Merrill Lynch and lawyers for some ex-brokers have agreed to changes in a proposed $40-million class action settlement over retention bonuses and other deferred compensation they said was wrongly denied them. The revised settlement may encourage some brokers to drop arbitration and other legal claims against the brokerage, according to court documents.
The brokerage is also in talks to settle some individual cases with brokers, a lawyer involved with the case said. Merrill declined comment about whether it was working to settle any cases.
Merrill has been facing a pile of arbitration claims and hundreds more that could be filed. About 3,000 brokers left after the merger. More than 1,000 have already filed or planned to file arbitration or court claims.
A proposed settlement designed to address claims of more than 1,400 brokers who brought in under $500,000 in revenue was presented to a federal judge in August.
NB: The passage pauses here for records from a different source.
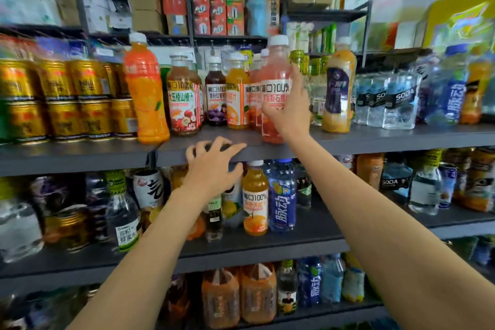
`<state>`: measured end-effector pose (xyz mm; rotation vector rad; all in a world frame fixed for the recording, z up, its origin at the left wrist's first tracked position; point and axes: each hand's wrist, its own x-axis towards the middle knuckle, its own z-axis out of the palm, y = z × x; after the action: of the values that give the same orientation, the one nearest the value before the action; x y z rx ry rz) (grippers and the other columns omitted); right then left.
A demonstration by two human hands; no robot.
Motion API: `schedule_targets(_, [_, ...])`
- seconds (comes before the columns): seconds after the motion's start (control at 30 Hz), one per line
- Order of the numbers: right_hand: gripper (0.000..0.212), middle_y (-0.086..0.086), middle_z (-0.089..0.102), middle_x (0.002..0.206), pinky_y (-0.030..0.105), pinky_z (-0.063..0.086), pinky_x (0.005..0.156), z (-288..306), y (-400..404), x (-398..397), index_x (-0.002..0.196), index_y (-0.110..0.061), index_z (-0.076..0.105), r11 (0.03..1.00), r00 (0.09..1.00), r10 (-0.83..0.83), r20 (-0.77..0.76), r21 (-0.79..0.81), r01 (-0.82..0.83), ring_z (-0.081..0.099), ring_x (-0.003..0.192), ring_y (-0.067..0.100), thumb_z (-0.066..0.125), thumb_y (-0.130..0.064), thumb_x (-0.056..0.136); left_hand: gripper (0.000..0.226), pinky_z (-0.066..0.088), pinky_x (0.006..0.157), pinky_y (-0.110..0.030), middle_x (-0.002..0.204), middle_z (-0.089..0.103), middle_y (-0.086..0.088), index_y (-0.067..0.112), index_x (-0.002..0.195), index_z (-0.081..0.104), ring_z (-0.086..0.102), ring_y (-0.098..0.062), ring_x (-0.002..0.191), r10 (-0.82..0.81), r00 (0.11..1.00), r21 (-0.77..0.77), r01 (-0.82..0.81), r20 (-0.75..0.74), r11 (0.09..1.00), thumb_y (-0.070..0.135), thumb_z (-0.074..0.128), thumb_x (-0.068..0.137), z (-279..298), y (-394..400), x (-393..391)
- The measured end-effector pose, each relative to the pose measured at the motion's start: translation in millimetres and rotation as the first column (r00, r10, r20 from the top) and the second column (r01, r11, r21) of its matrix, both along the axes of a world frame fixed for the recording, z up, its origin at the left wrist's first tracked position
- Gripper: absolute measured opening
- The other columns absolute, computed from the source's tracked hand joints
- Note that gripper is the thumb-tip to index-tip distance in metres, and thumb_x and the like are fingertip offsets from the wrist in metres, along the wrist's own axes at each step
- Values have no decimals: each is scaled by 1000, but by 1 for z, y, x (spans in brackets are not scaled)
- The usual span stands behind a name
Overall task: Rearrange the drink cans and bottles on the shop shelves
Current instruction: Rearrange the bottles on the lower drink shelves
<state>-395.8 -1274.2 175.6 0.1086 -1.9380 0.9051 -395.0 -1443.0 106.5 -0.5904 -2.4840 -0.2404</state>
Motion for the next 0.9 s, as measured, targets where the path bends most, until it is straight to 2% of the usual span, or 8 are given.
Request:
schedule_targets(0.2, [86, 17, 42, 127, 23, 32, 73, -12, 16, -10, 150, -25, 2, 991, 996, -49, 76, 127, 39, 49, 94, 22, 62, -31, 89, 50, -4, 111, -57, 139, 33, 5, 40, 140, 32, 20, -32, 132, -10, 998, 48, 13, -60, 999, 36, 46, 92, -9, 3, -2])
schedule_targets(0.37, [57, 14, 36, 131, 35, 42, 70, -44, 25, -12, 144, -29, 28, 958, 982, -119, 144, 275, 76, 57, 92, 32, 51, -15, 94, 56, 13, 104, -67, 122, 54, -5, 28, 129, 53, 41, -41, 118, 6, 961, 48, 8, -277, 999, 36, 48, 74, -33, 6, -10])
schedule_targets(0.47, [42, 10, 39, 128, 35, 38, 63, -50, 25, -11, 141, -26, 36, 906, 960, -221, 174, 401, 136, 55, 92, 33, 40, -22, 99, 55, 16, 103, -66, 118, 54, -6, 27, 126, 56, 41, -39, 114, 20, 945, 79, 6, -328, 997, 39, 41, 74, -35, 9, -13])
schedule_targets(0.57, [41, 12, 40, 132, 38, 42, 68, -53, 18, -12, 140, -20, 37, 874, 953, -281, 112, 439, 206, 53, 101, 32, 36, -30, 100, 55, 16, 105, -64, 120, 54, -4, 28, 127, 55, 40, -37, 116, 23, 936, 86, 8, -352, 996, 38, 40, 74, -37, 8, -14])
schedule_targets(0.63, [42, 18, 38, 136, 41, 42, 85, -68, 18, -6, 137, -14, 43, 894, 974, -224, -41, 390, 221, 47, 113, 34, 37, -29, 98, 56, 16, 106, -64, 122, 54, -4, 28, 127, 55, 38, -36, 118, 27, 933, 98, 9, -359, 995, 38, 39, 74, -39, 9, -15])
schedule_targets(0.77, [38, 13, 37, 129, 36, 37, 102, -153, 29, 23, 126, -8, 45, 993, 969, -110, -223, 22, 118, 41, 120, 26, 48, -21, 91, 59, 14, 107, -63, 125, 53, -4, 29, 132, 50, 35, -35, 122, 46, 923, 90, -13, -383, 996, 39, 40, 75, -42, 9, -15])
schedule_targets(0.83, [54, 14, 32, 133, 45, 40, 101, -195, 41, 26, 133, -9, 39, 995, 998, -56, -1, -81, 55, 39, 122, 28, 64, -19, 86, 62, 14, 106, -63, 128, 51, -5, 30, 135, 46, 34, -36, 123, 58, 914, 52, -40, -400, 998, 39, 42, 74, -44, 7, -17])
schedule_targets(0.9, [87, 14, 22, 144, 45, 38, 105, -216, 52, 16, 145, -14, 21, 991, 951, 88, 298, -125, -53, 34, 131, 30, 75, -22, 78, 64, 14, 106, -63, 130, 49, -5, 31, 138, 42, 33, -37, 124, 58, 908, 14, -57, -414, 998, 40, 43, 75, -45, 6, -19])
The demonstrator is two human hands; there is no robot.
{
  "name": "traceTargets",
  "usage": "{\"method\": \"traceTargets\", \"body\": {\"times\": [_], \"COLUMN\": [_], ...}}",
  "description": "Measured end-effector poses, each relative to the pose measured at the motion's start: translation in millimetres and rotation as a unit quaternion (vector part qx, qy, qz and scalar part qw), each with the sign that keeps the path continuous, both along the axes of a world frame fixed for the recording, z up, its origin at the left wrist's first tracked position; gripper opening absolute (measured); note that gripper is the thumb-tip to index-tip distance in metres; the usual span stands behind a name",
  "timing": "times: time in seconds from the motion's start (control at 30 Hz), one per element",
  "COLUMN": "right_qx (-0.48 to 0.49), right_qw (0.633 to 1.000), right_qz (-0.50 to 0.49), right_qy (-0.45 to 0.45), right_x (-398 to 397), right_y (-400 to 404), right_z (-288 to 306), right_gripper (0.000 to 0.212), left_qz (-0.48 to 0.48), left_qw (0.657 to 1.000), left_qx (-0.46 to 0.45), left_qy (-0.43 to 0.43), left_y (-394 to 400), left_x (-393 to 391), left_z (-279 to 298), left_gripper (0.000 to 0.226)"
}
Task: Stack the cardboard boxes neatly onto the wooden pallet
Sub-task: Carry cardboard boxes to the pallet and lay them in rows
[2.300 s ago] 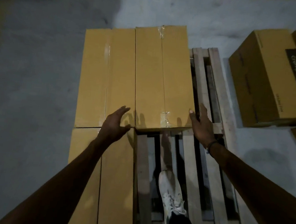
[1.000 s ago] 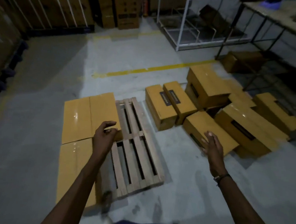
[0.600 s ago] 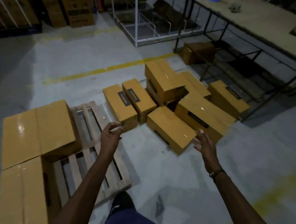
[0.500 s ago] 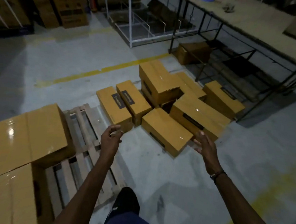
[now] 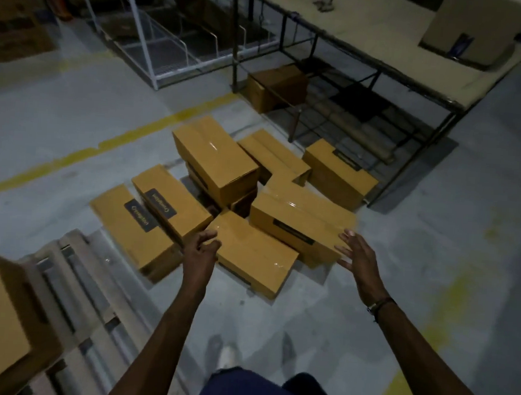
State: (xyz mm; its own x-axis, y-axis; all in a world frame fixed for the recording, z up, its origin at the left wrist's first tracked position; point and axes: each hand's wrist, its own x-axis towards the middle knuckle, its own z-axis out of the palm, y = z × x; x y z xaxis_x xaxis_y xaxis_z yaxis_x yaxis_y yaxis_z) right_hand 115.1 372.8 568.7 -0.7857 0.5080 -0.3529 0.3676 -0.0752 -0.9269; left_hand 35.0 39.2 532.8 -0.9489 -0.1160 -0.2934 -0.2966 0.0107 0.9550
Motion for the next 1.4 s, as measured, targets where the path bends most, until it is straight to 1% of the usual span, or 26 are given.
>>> {"method": "traceTargets", "body": {"times": [0.1, 0.23, 0.37, 0.47, 0.53, 0.67, 0.73, 0.8, 0.87, 0.93, 1.03, 1.1, 1.27, 1.4], "right_qx": [0.001, 0.005, 0.010, 0.019, 0.027, 0.037, 0.046, 0.056, 0.071, 0.094, 0.122, 0.132, 0.131, 0.127], "right_qw": [1.000, 1.000, 1.000, 0.999, 0.995, 0.978, 0.965, 0.951, 0.933, 0.914, 0.888, 0.878, 0.862, 0.844], "right_qz": [-0.017, -0.028, 0.003, 0.050, 0.100, 0.201, 0.254, 0.297, 0.346, 0.386, 0.430, 0.443, 0.465, 0.487], "right_qy": [-0.001, -0.012, -0.010, -0.011, -0.013, -0.031, -0.045, -0.060, -0.070, -0.085, -0.105, -0.125, -0.155, -0.187], "right_x": [-28, -64, -103, -136, -159, -214, -245, -277, -310, -342, -383, -408, -463, -493], "right_y": [43, 111, 188, 246, 281, 331, 346, 355, 362, 365, 375, 381, 397, 407], "right_z": [1, -4, -18, -29, -32, -26, -29, -38, -56, -77, -117, -142, -204, -260], "right_gripper": [0.036, 0.041, 0.033, 0.040, 0.042, 0.030, 0.029, 0.033, 0.044, 0.051, 0.056, 0.060, 0.069, 0.073], "left_qz": [-0.018, -0.017, 0.004, 0.037, 0.060, 0.124, 0.143, 0.171, 0.205, 0.232, 0.249, 0.263, 0.283, 0.281], "left_qw": [1.000, 1.000, 0.999, 0.998, 0.997, 0.991, 0.987, 0.981, 0.973, 0.964, 0.954, 0.946, 0.929, 0.926], "left_qx": [-0.007, -0.019, -0.034, -0.037, -0.039, -0.035, -0.039, -0.041, -0.041, -0.035, -0.019, -0.001, 0.007, 0.018], "left_qy": [-0.001, -0.015, -0.020, -0.019, -0.025, -0.048, -0.064, -0.084, -0.098, -0.123, -0.167, -0.192, -0.239, -0.251], "left_y": [43, 101, 166, 221, 258, 320, 341, 357, 372, 385, 404, 417, 441, 460], "left_x": [-35, -72, -97, -108, -112, -114, -119, -126, -135, -149, -163, -174, -206, -222], "left_z": [-1, -8, -24, -39, -49, -60, -65, -76, -92, -113, -152, -171, -205, -249], "left_gripper": [0.017, 0.015, 0.015, 0.016, 0.016, 0.018, 0.017, 0.018, 0.017, 0.022, 0.046, 0.058, 0.073, 0.078]}}
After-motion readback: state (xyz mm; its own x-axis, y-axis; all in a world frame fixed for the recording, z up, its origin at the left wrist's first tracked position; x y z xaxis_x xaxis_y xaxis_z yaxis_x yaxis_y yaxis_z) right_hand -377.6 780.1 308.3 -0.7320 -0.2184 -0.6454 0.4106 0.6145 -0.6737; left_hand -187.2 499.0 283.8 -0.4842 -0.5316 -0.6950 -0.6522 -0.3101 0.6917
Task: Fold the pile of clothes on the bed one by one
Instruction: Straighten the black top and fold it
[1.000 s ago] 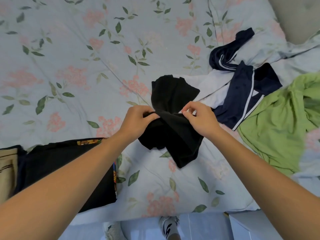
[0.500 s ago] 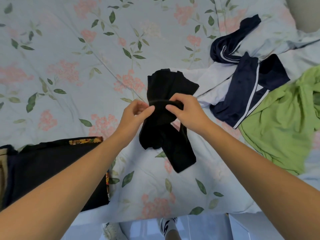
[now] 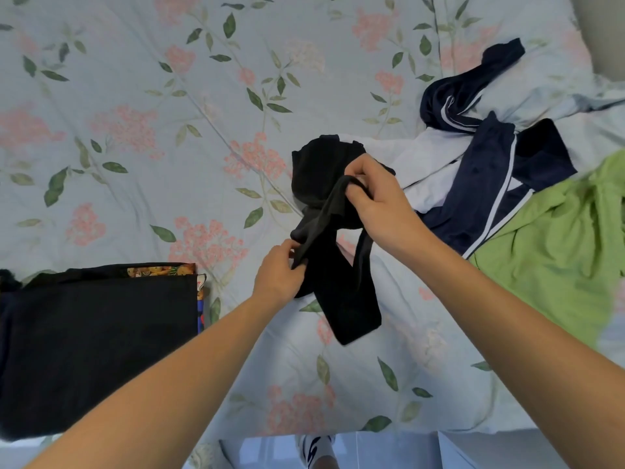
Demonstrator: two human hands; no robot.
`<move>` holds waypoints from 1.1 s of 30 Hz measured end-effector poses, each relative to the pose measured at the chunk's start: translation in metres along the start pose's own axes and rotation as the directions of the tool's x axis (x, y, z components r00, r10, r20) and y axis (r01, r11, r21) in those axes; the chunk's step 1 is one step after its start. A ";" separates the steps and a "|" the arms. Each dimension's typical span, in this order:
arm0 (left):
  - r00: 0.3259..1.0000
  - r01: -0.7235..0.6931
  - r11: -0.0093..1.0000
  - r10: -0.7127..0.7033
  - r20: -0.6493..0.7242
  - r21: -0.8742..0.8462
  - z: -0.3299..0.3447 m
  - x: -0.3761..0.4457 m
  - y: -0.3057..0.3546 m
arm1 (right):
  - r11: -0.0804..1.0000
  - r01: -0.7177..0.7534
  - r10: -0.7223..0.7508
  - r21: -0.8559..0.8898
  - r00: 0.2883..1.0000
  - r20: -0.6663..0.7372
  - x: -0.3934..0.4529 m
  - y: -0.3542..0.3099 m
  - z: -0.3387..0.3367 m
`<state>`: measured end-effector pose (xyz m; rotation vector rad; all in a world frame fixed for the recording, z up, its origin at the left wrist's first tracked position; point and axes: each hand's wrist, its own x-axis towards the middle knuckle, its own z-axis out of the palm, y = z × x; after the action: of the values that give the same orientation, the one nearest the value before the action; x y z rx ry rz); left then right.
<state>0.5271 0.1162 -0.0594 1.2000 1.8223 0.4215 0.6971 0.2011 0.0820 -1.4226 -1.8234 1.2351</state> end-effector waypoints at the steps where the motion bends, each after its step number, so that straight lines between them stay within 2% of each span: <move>1: 0.999 -0.005 1.000 0.005 -0.033 0.001 -0.003 0.000 0.000 | 1.000 0.009 -0.009 0.007 1.000 -0.014 -0.001 -0.005 -0.004; 4: 0.993 0.027 0.998 -0.033 -0.111 -0.050 -0.025 -0.005 -0.004 | 0.999 0.027 -0.027 -0.022 1.000 -0.014 -0.006 -0.015 -0.026; 8: 0.983 -0.017 0.985 -0.014 -0.180 -0.170 -0.083 -0.010 0.013 | 0.967 -0.017 0.036 -0.255 0.997 0.069 -0.012 -0.025 -0.062; 11: 0.977 -0.117 0.974 0.078 -0.197 -0.193 -0.131 -0.015 0.042 | 0.972 -0.042 0.026 -0.232 0.997 -0.074 -0.019 -0.044 -0.081; 14: 0.964 -0.218 0.969 0.195 -0.182 -0.116 -0.185 -0.030 0.082 | 0.983 -0.020 -0.025 -0.183 0.971 -0.238 -0.027 -0.083 -0.100; 17: 0.929 -0.349 0.935 0.353 -0.107 0.055 -0.247 -0.054 0.127 | 0.988 0.010 -0.065 -0.153 0.931 -0.359 -0.034 -0.132 -0.125; 19: 0.911 -0.390 0.906 0.406 -0.073 0.166 -0.287 -0.073 0.151 | 0.988 0.031 -0.093 -0.152 0.904 -0.418 -0.042 -0.165 -0.143; 22: 0.887 -0.410 0.879 0.447 -0.120 0.241 -0.340 -0.099 0.181 | 0.980 0.070 -0.152 -0.186 0.868 -0.473 -0.058 -0.212 -0.171; 24: 0.865 -0.425 0.883 0.462 -0.198 0.201 -0.366 -0.118 0.200 | 0.980 0.073 -0.161 -0.188 0.843 -0.513 -0.072 -0.244 -0.187; 28: 0.814 -0.516 0.857 0.487 -0.315 -0.009 -0.401 -0.162 0.236 | 0.986 0.069 -0.146 -0.149 0.787 -0.600 -0.102 -0.296 -0.206; 33: 0.800 -0.565 0.811 0.493 -0.342 -0.152 -0.425 -0.217 0.265 | 0.997 0.042 -0.074 -0.065 0.764 -0.641 -0.145 -0.331 -0.205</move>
<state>0.3586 0.1313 0.4591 1.5283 1.5694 1.1697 0.7560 0.1236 0.4854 -1.5500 -1.3946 0.5495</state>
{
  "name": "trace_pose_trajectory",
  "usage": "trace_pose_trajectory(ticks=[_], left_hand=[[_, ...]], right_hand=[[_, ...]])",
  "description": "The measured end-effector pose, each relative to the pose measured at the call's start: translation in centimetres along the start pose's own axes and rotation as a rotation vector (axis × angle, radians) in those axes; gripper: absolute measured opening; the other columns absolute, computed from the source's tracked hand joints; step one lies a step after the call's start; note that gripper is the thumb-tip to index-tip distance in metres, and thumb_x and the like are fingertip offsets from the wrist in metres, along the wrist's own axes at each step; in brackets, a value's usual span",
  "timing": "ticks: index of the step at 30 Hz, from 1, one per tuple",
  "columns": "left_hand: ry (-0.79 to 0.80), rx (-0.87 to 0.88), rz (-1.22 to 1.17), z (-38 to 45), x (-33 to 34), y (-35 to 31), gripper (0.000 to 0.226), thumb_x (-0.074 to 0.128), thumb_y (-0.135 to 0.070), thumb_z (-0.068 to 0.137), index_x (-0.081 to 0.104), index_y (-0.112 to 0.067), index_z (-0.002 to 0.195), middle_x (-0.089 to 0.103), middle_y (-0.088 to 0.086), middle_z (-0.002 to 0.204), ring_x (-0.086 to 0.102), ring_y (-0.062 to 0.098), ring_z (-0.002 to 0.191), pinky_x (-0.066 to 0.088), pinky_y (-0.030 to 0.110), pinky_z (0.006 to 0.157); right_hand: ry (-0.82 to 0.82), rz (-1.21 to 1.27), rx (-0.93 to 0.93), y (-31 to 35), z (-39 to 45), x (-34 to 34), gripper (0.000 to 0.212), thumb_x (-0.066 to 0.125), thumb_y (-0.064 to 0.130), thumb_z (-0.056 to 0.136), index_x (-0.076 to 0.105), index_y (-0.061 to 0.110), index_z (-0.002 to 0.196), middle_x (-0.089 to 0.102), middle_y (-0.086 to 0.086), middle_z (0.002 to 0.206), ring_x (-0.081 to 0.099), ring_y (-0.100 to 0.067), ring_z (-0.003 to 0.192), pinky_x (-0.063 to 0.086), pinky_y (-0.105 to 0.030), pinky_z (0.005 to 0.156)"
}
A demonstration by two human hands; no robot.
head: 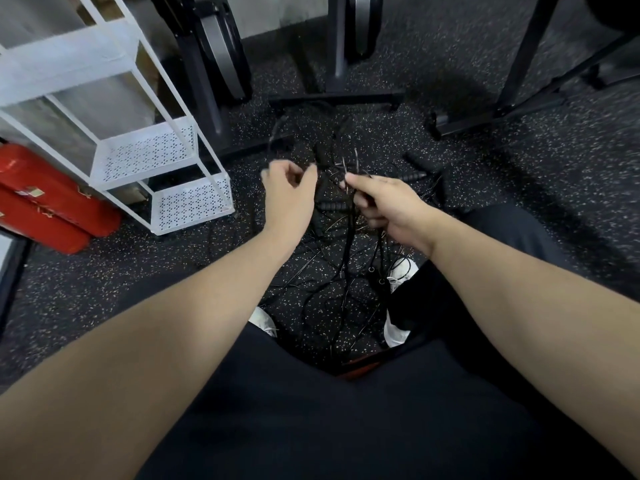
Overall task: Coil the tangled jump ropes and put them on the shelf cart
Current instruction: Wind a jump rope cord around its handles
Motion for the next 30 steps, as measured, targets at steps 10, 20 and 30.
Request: trace_pose_trajectory(ticks=[10,20,30], left_hand=[[0.731,-0.189,0.374,-5.0,4.6,8.2,0.058,0.065,-0.027,0.095,0.040,-0.025,0.148,0.052,-0.004,0.146,0.057,0.009,0.116,0.045,0.025,0.094],[0.814,-0.144,0.648,-3.8,5.9,12.9,0.085,0.073,-0.024,0.093,0.021,-0.027,0.160,0.039,0.006,0.158,0.063,0.024,0.109,0.054,0.038,0.092],[0.780,0.032,0.790,-2.6,7.7,12.4,0.047,0.060,-0.023,0.101,0.049,-0.022,0.147,0.056,0.006,0.147,0.063,0.027,0.114,0.049,0.030,0.089]], right_hand=[[-0.088,0.329,0.058,0.0,0.0,-0.8,0.016,0.063,0.039,0.099,0.071,0.026,0.093,0.048,0.010,0.065,0.017,-0.008,0.051,0.018,-0.022,0.043],[-0.053,0.466,0.077,0.5,-0.2,-0.6,0.017,0.063,0.040,0.099,0.069,0.028,0.088,0.047,0.011,0.064,0.016,-0.007,0.050,0.013,-0.022,0.044],[-0.022,0.512,0.091,0.5,0.3,-0.9,0.019,0.062,0.040,0.099,0.068,0.027,0.085,0.046,0.011,0.063,0.015,-0.007,0.052,0.012,-0.022,0.043]])
Point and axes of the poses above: each hand's wrist, its own z-axis towards the middle knuckle, its own x-axis out of the palm, y = z × x, the point moved 7 cm from there along z, towards the middle knuckle
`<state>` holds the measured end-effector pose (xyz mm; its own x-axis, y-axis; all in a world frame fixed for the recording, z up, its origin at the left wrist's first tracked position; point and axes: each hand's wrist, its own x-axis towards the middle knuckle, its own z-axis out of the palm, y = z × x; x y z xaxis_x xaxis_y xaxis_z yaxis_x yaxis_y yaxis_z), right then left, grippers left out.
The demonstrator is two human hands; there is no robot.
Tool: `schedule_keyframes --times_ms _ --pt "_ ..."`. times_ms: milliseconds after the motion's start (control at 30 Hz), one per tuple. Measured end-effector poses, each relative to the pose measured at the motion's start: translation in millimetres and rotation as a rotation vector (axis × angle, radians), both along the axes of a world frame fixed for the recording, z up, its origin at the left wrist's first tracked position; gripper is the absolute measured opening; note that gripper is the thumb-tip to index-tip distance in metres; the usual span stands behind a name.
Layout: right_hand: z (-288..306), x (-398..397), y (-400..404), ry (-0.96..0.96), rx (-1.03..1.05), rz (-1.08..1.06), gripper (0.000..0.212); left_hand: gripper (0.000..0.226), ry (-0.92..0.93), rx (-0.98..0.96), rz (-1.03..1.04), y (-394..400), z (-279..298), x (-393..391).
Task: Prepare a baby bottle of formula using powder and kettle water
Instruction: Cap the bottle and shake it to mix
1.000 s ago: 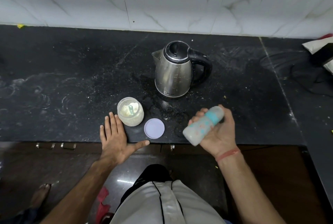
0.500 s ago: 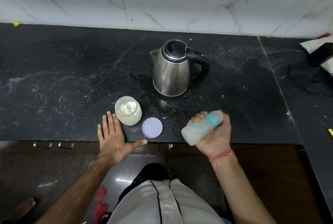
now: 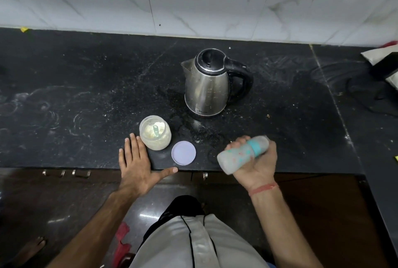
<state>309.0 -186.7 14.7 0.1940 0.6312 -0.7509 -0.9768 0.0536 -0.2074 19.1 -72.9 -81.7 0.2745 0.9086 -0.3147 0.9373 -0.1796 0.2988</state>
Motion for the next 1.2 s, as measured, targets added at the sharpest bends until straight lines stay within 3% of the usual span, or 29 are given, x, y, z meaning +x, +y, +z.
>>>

That was several months after Merrill was ordered by a Financial Industry Regulatory Authority arbitration panel to pay $10.2 million to two ex-brokers over deferred compensation claims.
The ruling in that case was far more detailed than most from FINRA arbitrators, spelling out that Merrill "intentionally, willfully and deliberately breached its fiduciary duty" by depriving the two brokers of their rights to collect their money after Bank of America acquired Merrill in late in 2008.
Lawyers for some ex-brokers balked at that proposed settlement, saying the amounts many brokers would receive were too low and that some brokers might be better off pursuing individual claims.
Under the new agreement, which still needs to be approved by a judge, brokers who drop their other legal cases to participate in the settlement would get higher payouts than under the original agreement. Merrill would pay the class action lawyers up to $6.3 million in fees, depending on how many brokers participate in the settlement, instead of the lawyers being paid from the settlement pool.
The parties presented the revised agreement to U.S. District Judge Alison Nathan at Manhattan federal court this week. It was filed with the court in late November.
The lawsuit stems from Merrill's September 2008 merger with Bank of America. At issue are years of deferred compensation, some of which was held in brokers' stock savings plans.
Paying a bigger class action settlement to brokers who have already initiated individual cases, but who would drop them in lieu of the class action, would help compensate them for legal expenses and fees they have already taken on, said Charles (Chip) McCallum III, a lawyer in Vestavia Hills, Alabama who represents the class action brokers.
Brokers who do so would, in the most generous scenario, receive 70 percent of the deferred compensation plan's value for their time in the plan through 2008, rather than the 60 percent they would have received in the initial settlement. They would also receive 50 percent of the plan's value for 2009, compared with 24 percent in the initial settlement. The brokers will also benefit from a pool of funds that would not be diminished by legal fees.
Payout percentages for brokers who never made any deferred compensation requests, though, will go down if the agreement is approved. That decrease, however, could be offset by the larger settlement fund pool.
The changes to the agreement are meant to level the playing field between brokers who are eligible for the settlement but still pursuing individual cases and those already poised to participate. It also makes it less likely that brokers who settle individually will receive larger payouts than similarly-placed brokers who participate in the class action.
The revised settlement would still exclude former Merrill brokers from the deal if their revenues topped $500,000 prior to their departure. Those brokers - which could number more than 1,000 - still need to pursue their own claims.
In a related move, a lawyer representing more than 1,000 former Merrill brokers in individual arbitrations announced in court on Monday that he would withdraw a motion he had filed to intervene in the class action suit. Of those brokers, about 572 were eligible for the class as August, said Michael Taaffe, the Sarasota-based lawyer for the brokers, at the time.
Taaffe argued that the stock price used to establish the $40-million figure was too low. He did not return a call requesting comment.